> Description of the task: In your answer, reproduce exactly the lines from the beginning of the listing below through the one containing "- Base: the", and only those lines.

○ ○ ○ ○ ○ ○ ○

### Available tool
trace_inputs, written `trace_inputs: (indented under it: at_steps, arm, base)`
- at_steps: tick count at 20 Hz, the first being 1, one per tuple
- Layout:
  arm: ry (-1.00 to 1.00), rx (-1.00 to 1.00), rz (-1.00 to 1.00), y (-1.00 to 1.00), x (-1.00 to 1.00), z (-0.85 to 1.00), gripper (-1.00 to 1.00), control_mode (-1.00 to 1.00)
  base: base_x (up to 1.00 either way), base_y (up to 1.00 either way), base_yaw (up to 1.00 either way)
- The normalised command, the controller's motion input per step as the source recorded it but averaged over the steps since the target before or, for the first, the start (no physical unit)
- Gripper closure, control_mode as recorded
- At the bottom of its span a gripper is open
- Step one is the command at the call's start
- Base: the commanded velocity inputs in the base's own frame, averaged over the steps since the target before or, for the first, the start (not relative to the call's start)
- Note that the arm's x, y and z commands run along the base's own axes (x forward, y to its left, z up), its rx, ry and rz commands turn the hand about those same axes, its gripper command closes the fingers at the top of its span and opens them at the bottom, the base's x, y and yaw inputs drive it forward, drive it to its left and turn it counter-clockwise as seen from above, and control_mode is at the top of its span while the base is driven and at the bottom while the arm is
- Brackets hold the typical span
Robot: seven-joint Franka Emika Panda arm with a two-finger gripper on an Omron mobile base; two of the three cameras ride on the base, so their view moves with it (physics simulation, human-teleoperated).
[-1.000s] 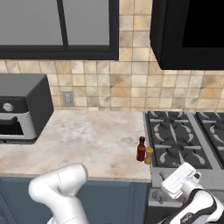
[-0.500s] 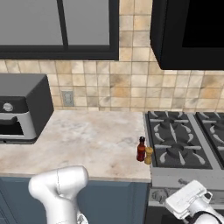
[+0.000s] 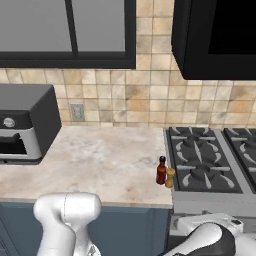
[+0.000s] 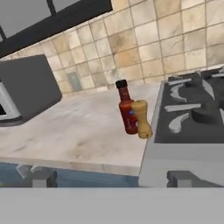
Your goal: Take 2 condiments from the cabinet and move them on the counter near the stove.Make sure the condiments are lined up with each other, next to each other.
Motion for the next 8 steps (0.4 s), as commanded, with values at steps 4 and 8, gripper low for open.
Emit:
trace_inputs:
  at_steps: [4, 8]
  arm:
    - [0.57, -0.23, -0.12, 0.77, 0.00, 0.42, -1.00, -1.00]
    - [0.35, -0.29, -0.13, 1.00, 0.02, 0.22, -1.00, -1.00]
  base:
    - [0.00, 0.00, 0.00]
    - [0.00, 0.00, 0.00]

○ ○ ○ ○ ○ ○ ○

> Your response:
### Available tool
trace_inputs, written `trace_inputs: (indented under it: at_steps, arm, base)`
- at_steps: tick count at 20 Hz, the first being 1, one per tuple
- Layout:
  arm: ry (-1.00 to 1.00), rx (-1.00 to 1.00), rz (-1.00 to 1.00), y (-1.00 to 1.00), x (-1.00 to 1.00), z (-0.85 to 1.00), gripper (-1.00 to 1.00), control_mode (-1.00 to 1.00)
  base: base_x (up to 1.00 either way), base_y (up to 1.00 either way), base_yaw (up to 1.00 either way)
- The normalised command, the controller's motion input per step as the source recorded it but averaged over the steps since the target before or, for the first, the start (no physical unit)
- Gripper closure, control_mode as recorded
- At the bottom of its span a gripper is open
- Step one is the command at the call's start
- Base: the commanded velocity inputs in the base's own frame, averaged over the steps since the target before or, for the first, the start (not relative to the call's start)

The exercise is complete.